Directions — Among the records below, find each line that includes the string "location" and copy it.

Records contained in a dataset:
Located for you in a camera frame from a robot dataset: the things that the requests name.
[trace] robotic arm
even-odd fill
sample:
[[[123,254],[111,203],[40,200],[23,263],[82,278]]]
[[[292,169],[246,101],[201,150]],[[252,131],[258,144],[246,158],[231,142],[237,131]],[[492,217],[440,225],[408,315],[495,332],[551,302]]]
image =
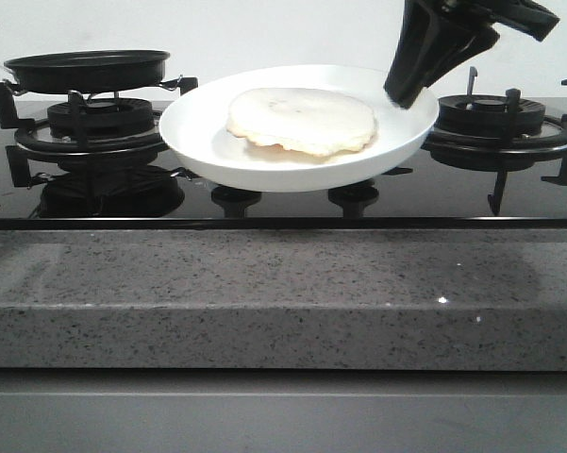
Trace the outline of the robotic arm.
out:
[[[408,109],[429,87],[499,39],[498,22],[542,41],[559,18],[531,0],[405,0],[401,36],[384,89]]]

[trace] black frying pan
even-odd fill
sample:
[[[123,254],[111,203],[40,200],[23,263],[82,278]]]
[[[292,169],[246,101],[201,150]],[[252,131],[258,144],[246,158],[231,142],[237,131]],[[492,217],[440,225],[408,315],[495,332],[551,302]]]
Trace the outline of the black frying pan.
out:
[[[11,59],[4,65],[13,71],[22,90],[99,93],[159,83],[168,57],[169,53],[158,50],[104,50]]]

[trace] white wall
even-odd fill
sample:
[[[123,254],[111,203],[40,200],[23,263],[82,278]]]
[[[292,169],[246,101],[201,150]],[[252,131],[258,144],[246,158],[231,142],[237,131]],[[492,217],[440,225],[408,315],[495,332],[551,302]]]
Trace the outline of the white wall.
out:
[[[477,66],[477,92],[517,87],[527,96],[567,95],[567,0],[539,0],[561,19],[543,43],[496,25],[500,42],[443,78],[437,95],[463,92]],[[241,71],[301,63],[387,70],[403,0],[0,0],[0,61],[110,48],[169,51],[167,77],[200,83]],[[0,71],[0,79],[6,73]],[[141,93],[173,99],[159,89]],[[25,99],[35,99],[28,94]]]

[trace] white plate
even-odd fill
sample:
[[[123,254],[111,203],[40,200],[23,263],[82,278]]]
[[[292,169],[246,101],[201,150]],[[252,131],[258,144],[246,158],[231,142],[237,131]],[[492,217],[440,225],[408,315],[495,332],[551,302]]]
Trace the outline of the white plate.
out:
[[[384,92],[383,72],[334,65],[282,66],[232,75],[175,100],[161,115],[159,132],[182,165],[216,183],[259,192],[303,192],[360,182],[409,158],[438,117],[434,94],[423,90],[410,109]],[[254,88],[298,87],[341,92],[372,107],[378,129],[359,153],[327,159],[255,146],[226,131],[228,105]]]

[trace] flatbread
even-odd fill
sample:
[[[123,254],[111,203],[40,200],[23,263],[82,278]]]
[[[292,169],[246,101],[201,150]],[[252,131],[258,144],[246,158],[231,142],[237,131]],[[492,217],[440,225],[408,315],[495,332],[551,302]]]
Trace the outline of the flatbread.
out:
[[[259,146],[326,157],[362,150],[376,131],[373,110],[338,92],[309,88],[258,88],[237,96],[226,129]]]

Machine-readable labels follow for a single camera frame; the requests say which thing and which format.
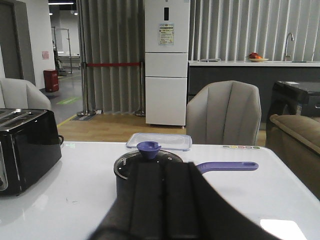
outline vertical blinds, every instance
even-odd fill
[[[87,63],[137,63],[144,58],[143,0],[79,0]],[[104,113],[139,108],[138,66],[87,67],[89,105]]]
[[[144,60],[144,0],[79,1],[87,63]],[[281,61],[291,32],[291,59],[320,61],[319,0],[191,0],[190,16],[190,60],[237,61],[258,52]],[[138,67],[88,67],[86,76],[93,109],[133,113],[139,108]]]
[[[245,60],[257,52],[282,61],[320,61],[319,0],[193,0],[190,60]]]

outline refrigerator door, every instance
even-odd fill
[[[145,75],[147,77],[186,78],[188,53],[145,53]]]
[[[186,77],[145,78],[145,122],[159,125],[186,125]]]
[[[145,52],[187,53],[189,0],[145,1]]]

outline refrigerator label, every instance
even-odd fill
[[[159,25],[159,45],[173,46],[175,39],[175,25],[173,23],[161,23]]]

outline dark cabinet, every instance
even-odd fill
[[[252,84],[259,88],[261,122],[266,123],[275,82],[320,82],[320,67],[189,66],[188,101],[204,86],[228,80]]]

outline upholstered chair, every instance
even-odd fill
[[[0,108],[51,110],[51,103],[27,80],[0,78]]]
[[[194,144],[252,146],[260,120],[256,86],[233,80],[214,82],[187,104],[186,134]]]

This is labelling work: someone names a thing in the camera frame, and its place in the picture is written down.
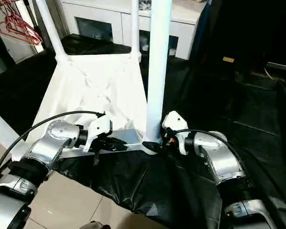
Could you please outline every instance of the white metal frame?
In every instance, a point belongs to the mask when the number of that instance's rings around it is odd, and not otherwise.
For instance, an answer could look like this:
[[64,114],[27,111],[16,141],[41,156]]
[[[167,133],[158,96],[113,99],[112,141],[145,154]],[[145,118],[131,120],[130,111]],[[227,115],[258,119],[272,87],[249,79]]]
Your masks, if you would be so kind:
[[[55,58],[58,64],[72,62],[71,58],[63,49],[45,0],[36,0],[36,2],[54,47],[56,53]],[[132,50],[130,56],[132,58],[139,58],[140,60],[138,0],[132,0],[132,4]],[[172,0],[153,1],[152,3],[147,122],[146,135],[144,137],[146,141],[152,142],[159,142],[161,140],[160,121],[162,118],[171,7]],[[39,115],[36,116],[35,122],[40,121],[38,118],[44,117],[45,115],[52,115],[45,114],[47,111],[43,112],[44,114],[40,114],[40,117]],[[0,117],[0,143],[7,148],[17,137],[18,135],[13,131],[13,129]],[[19,160],[19,157],[25,152],[23,151],[24,148],[14,149],[14,152],[17,151],[18,153],[15,153],[16,156],[13,157],[13,160]]]

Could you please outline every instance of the floor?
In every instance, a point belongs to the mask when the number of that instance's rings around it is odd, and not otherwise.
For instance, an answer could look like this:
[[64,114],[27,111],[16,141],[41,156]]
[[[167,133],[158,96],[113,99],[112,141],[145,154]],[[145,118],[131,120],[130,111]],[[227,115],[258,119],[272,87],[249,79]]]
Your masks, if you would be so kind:
[[[0,145],[0,157],[4,150]],[[25,229],[79,229],[92,220],[112,229],[165,228],[56,172],[41,185],[30,207]]]

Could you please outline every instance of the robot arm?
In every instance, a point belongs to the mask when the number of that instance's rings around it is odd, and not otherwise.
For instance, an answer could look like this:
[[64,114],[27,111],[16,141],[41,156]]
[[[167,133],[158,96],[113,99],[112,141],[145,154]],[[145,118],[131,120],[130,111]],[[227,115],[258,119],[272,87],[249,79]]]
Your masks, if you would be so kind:
[[94,139],[111,132],[112,124],[107,115],[93,121],[88,130],[63,120],[50,123],[45,135],[19,162],[13,162],[9,174],[0,179],[0,229],[25,226],[31,213],[28,205],[64,148],[81,147],[88,151]]
[[[177,131],[187,129],[187,123],[176,111],[172,111],[165,117],[162,127]],[[211,133],[227,141],[222,133]],[[199,132],[194,138],[189,137],[188,132],[177,133],[176,138],[181,154],[187,155],[194,151],[206,160],[223,200],[225,216],[233,225],[230,228],[277,228],[265,205],[256,195],[255,188],[245,175],[238,159],[224,142]]]

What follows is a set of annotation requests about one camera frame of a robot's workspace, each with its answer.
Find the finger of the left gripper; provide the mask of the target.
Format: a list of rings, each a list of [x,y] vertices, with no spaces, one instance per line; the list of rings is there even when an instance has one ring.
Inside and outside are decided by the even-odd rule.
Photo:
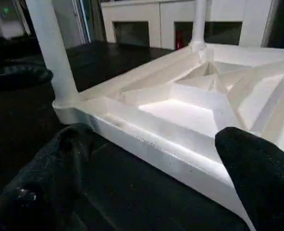
[[[36,65],[0,67],[0,92],[24,89],[51,82],[52,71]]]

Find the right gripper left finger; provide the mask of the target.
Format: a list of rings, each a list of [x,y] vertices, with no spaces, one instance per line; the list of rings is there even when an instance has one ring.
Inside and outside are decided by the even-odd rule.
[[[45,144],[3,189],[0,231],[66,231],[93,148],[93,130],[72,124]]]

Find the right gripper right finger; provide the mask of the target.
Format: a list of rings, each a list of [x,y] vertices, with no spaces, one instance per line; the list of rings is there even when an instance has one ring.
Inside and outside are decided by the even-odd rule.
[[[284,151],[236,127],[215,135],[215,147],[258,231],[284,231]]]

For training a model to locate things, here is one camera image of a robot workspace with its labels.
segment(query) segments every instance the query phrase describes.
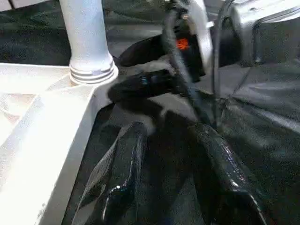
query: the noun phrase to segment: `white plastic base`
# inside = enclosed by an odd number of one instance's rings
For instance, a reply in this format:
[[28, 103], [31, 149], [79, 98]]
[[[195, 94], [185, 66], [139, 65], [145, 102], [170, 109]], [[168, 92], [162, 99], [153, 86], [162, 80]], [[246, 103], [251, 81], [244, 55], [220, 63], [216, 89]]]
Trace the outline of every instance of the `white plastic base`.
[[117, 70], [77, 85], [69, 67], [0, 63], [1, 225], [61, 224]]

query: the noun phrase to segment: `white cylindrical post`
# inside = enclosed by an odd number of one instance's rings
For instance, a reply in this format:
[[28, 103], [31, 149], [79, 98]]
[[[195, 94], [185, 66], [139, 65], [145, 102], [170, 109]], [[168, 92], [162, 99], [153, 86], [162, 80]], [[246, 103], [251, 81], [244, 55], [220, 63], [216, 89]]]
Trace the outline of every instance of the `white cylindrical post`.
[[102, 0], [60, 0], [71, 45], [71, 79], [76, 83], [108, 83], [118, 69], [108, 52]]

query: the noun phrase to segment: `orange tag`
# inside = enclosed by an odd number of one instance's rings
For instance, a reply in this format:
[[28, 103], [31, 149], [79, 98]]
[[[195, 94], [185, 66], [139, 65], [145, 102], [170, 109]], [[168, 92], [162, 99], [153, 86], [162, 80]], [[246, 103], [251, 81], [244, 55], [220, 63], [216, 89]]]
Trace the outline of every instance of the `orange tag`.
[[189, 48], [188, 40], [186, 38], [182, 38], [177, 40], [177, 47], [181, 50], [186, 50]]

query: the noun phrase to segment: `black tarp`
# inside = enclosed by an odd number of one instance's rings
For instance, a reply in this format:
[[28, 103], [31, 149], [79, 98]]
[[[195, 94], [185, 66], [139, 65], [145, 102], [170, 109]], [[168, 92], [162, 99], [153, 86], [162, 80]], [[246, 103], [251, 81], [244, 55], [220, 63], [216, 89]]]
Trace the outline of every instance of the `black tarp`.
[[[115, 15], [106, 21], [117, 27], [107, 30], [115, 57], [160, 32], [160, 25], [152, 22]], [[0, 61], [68, 64], [70, 49], [58, 2], [2, 12], [0, 24]], [[120, 76], [163, 67], [161, 60], [120, 67]], [[220, 73], [221, 135], [271, 197], [278, 224], [300, 224], [300, 61], [254, 68], [232, 65]], [[209, 90], [209, 78], [198, 85]], [[138, 105], [112, 105], [98, 113], [63, 224], [71, 223], [94, 166], [121, 127], [134, 121], [141, 121], [148, 132], [139, 210], [143, 224], [202, 224], [185, 143], [185, 130], [195, 117], [184, 99], [170, 94], [140, 100]]]

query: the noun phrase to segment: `black cable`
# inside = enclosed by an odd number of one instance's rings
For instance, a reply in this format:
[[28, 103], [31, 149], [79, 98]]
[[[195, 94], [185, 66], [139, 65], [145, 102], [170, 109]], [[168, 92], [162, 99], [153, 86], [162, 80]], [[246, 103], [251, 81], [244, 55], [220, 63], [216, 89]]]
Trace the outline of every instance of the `black cable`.
[[215, 119], [214, 126], [218, 128], [220, 126], [220, 115], [218, 103], [220, 101], [220, 74], [219, 74], [219, 51], [222, 34], [222, 25], [226, 17], [229, 7], [232, 5], [234, 0], [226, 0], [222, 5], [217, 20], [214, 26], [214, 39], [213, 39], [213, 64], [212, 64], [212, 90], [214, 94], [213, 114]]
[[15, 5], [14, 5], [14, 3], [13, 3], [13, 0], [8, 0], [8, 2], [9, 2], [9, 4], [10, 4], [10, 7], [11, 7], [12, 9], [15, 9]]
[[165, 51], [169, 54], [172, 65], [176, 69], [177, 81], [187, 96], [190, 104], [192, 105], [198, 119], [211, 126], [211, 121], [206, 112], [202, 109], [202, 99], [192, 86], [191, 76], [183, 62], [180, 50], [176, 45], [176, 35], [174, 27], [182, 9], [173, 7], [167, 13], [164, 21], [164, 28], [162, 33], [162, 43]]

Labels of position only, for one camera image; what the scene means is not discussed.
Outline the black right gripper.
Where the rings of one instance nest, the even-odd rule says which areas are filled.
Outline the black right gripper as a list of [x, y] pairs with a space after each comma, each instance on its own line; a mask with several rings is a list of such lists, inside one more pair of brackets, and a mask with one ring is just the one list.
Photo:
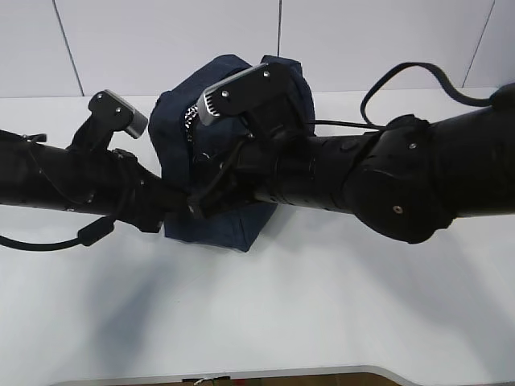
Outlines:
[[208, 218], [254, 203], [316, 208], [316, 136], [296, 137], [272, 148], [256, 140], [239, 144], [209, 184], [187, 199], [196, 218]]

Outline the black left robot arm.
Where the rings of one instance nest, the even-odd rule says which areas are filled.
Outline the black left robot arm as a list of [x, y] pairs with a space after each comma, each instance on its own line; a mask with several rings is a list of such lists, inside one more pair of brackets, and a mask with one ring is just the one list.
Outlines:
[[130, 152], [60, 149], [1, 133], [1, 203], [108, 216], [158, 232], [187, 195], [149, 172]]

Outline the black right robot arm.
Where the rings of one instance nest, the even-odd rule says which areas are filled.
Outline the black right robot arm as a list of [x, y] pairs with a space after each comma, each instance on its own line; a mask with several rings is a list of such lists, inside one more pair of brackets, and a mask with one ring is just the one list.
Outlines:
[[486, 107], [430, 123], [412, 115], [354, 136], [240, 141], [187, 206], [209, 217], [251, 203], [284, 203], [354, 215], [409, 244], [459, 217], [514, 211], [514, 87]]

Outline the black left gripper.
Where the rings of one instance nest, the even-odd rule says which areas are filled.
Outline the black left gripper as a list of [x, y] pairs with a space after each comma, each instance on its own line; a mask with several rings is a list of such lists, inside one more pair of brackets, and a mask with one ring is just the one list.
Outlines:
[[168, 214], [187, 208], [187, 194], [149, 172], [137, 157], [115, 149], [113, 155], [122, 176], [122, 195], [115, 218], [135, 226], [139, 231], [158, 233]]

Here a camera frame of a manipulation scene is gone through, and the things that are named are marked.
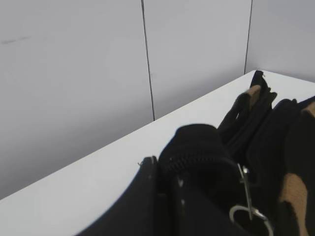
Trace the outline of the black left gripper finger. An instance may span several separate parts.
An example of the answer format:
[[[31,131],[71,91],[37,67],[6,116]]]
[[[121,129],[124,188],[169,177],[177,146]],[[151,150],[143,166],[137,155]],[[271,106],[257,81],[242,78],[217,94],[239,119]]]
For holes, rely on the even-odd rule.
[[[145,157],[140,163],[141,177],[140,193],[143,197],[154,197],[157,192],[158,161],[155,156]]]

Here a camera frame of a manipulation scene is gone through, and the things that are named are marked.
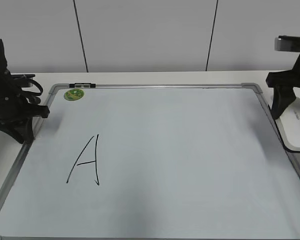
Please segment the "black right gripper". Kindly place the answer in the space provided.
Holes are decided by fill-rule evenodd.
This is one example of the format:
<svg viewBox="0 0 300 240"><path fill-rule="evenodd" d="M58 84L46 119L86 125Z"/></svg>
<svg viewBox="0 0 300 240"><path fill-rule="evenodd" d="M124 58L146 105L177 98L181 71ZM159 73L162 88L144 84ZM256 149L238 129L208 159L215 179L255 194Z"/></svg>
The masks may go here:
<svg viewBox="0 0 300 240"><path fill-rule="evenodd" d="M300 88L300 54L292 69L269 72L265 81L269 88L273 88L271 115L277 120L297 98L294 87Z"/></svg>

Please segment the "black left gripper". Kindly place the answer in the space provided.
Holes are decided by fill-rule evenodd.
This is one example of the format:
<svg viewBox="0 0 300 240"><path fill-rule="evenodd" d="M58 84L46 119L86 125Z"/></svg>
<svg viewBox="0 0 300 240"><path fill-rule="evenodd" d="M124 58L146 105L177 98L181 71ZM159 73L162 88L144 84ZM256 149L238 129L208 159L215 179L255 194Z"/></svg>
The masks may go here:
<svg viewBox="0 0 300 240"><path fill-rule="evenodd" d="M0 131L19 144L30 144L34 140L33 119L48 118L47 105L30 104L22 88L30 87L29 74L0 73Z"/></svg>

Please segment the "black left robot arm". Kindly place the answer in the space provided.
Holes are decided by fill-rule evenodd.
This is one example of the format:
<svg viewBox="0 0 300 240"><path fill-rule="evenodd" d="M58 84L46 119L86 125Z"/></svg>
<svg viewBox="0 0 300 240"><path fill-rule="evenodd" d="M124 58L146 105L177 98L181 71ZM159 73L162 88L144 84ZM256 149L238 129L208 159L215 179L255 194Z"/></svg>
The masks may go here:
<svg viewBox="0 0 300 240"><path fill-rule="evenodd" d="M40 105L43 88L34 77L11 74L0 39L0 131L20 144L33 142L33 118L46 119L50 114L48 106Z"/></svg>

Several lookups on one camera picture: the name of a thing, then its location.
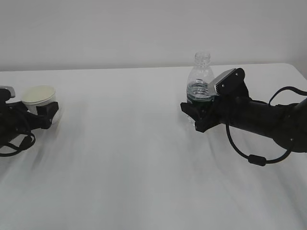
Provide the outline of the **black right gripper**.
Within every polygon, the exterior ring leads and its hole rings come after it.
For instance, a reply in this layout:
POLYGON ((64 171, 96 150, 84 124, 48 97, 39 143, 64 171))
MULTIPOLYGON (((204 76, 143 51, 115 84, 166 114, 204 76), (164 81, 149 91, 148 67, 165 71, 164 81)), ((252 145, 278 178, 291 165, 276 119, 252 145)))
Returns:
POLYGON ((228 96, 217 96, 207 102, 182 102, 180 108, 198 132, 206 132, 219 124, 225 124, 226 131, 230 132, 230 97, 228 96))

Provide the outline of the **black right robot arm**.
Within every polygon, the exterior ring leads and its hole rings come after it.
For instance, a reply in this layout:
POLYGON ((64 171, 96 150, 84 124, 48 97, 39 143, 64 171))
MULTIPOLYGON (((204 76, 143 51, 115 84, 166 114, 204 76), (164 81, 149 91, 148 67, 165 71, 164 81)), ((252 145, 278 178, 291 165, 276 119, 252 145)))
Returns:
POLYGON ((181 103, 196 130, 205 132, 219 124, 228 124, 265 136, 284 149, 307 151, 307 101, 289 105, 271 105, 252 100, 244 82, 242 68, 229 69, 209 84, 210 102, 181 103))

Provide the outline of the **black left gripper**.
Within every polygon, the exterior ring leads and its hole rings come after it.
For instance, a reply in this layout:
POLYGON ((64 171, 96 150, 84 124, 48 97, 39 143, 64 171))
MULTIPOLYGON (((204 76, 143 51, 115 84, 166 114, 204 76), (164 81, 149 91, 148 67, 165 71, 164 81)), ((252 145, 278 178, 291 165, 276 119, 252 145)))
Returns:
POLYGON ((36 129, 49 129, 59 110, 58 102, 37 106, 37 115, 28 111, 22 102, 7 104, 7 134, 30 134, 36 129))

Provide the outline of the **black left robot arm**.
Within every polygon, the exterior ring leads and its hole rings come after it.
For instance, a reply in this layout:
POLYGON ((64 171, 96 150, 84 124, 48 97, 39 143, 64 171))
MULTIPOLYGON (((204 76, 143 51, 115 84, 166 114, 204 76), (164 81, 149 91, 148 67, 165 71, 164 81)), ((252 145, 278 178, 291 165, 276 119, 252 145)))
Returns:
POLYGON ((0 90, 0 146, 15 150, 14 153, 26 150, 34 145, 36 129, 49 129, 53 117, 59 109, 57 102, 38 106, 37 114, 28 112, 21 102, 7 103, 12 98, 7 89, 0 90))

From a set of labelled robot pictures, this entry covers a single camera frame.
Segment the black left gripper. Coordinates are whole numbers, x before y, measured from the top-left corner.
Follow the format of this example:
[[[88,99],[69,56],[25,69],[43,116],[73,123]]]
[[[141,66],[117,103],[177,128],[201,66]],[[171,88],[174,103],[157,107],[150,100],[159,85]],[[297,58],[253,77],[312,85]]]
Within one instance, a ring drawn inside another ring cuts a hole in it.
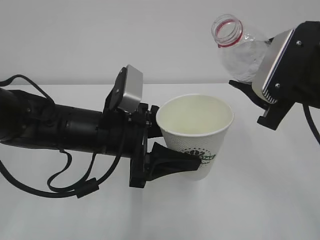
[[[132,113],[119,108],[103,112],[98,129],[106,131],[103,139],[102,154],[114,155],[115,159],[107,172],[97,180],[100,185],[116,169],[120,158],[129,158],[129,186],[144,188],[146,182],[183,172],[198,170],[201,159],[196,155],[178,152],[154,143],[147,153],[148,138],[163,136],[157,124],[159,106],[140,103]]]

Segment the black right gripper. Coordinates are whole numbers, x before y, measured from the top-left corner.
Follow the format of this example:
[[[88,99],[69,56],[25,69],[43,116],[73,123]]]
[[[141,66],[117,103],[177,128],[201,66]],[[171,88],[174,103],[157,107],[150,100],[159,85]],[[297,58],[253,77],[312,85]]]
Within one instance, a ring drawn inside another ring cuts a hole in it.
[[[258,117],[257,123],[274,131],[277,130],[284,117],[295,104],[294,101],[277,101],[276,103],[268,106],[266,101],[262,100],[255,94],[252,89],[251,82],[245,83],[236,80],[229,80],[228,84],[240,90],[251,100],[252,103],[265,110],[264,114]]]

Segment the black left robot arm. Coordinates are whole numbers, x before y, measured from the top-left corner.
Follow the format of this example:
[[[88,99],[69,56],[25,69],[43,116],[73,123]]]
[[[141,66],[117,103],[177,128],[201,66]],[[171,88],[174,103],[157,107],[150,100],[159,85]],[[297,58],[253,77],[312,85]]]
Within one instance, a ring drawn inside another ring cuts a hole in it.
[[[26,149],[71,150],[130,159],[129,186],[181,172],[196,171],[196,155],[168,149],[148,140],[162,136],[156,123],[157,106],[141,103],[135,112],[111,108],[103,111],[52,104],[22,90],[0,91],[0,141]]]

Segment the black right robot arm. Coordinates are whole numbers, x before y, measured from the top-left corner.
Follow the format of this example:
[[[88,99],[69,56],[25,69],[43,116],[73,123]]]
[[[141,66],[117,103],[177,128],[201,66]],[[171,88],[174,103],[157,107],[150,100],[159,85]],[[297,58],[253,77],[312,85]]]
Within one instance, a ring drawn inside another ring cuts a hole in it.
[[[264,109],[257,123],[276,130],[295,103],[320,107],[320,23],[305,21],[271,38],[251,83],[230,80]]]

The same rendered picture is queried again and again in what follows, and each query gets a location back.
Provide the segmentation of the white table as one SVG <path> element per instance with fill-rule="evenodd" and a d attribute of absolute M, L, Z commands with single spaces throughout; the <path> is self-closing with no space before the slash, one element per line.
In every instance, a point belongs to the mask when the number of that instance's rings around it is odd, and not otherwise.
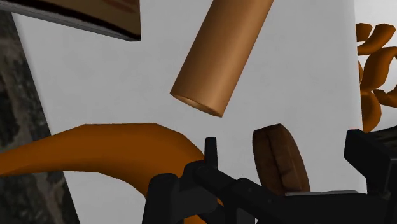
<path fill-rule="evenodd" d="M 253 131 L 293 135 L 317 192 L 364 192 L 343 156 L 361 127 L 353 0 L 274 0 L 225 114 L 176 100 L 170 89 L 211 0 L 141 0 L 142 40 L 127 42 L 15 15 L 52 133 L 83 123 L 155 122 L 199 148 L 218 140 L 219 168 L 257 181 Z"/>

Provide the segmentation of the orange curled strips figure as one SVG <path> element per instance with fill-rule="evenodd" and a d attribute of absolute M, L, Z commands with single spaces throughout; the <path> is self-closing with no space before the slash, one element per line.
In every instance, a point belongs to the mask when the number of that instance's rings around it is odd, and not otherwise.
<path fill-rule="evenodd" d="M 397 108 L 397 85 L 389 92 L 381 90 L 389 74 L 390 64 L 397 59 L 397 46 L 386 44 L 397 29 L 389 24 L 356 24 L 358 55 L 368 58 L 364 65 L 358 63 L 363 131 L 370 132 L 380 122 L 381 106 Z"/>

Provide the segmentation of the dark brown wooden disc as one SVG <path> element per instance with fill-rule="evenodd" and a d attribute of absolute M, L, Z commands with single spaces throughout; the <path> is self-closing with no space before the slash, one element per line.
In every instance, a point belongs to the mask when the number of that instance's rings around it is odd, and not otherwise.
<path fill-rule="evenodd" d="M 262 186 L 276 195 L 310 191 L 300 150 L 284 125 L 278 123 L 255 130 L 252 145 Z"/>

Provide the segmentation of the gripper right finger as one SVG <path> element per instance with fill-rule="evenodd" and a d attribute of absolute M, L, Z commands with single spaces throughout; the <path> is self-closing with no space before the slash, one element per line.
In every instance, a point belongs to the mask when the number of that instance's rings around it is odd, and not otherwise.
<path fill-rule="evenodd" d="M 348 130 L 344 158 L 366 178 L 367 191 L 397 195 L 397 126 L 374 132 Z"/>

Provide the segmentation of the tan brown cylinder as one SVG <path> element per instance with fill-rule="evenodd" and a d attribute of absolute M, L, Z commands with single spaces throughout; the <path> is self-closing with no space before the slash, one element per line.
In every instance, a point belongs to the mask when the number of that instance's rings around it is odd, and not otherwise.
<path fill-rule="evenodd" d="M 274 0 L 213 0 L 171 95 L 223 116 Z"/>

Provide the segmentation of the orange curved banana shape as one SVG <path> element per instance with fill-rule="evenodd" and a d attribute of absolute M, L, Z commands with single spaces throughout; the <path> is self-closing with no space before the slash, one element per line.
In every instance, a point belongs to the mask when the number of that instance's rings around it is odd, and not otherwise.
<path fill-rule="evenodd" d="M 159 124 L 86 124 L 0 153 L 0 176 L 99 172 L 146 195 L 152 177 L 180 177 L 186 164 L 203 158 L 187 137 Z"/>

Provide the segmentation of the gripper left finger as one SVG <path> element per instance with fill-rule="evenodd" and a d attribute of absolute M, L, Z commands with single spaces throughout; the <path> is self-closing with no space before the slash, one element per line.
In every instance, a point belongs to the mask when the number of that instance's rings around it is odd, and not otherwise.
<path fill-rule="evenodd" d="M 198 216 L 205 224 L 281 224 L 272 209 L 275 195 L 218 169 L 217 140 L 205 139 L 204 159 L 187 164 L 183 175 L 150 180 L 142 224 L 185 224 Z"/>

Your response —
Several lookups on one camera picture: the name of a thing, then its location.
The same rendered picture is queried again and again in what follows, and each query gets a location back.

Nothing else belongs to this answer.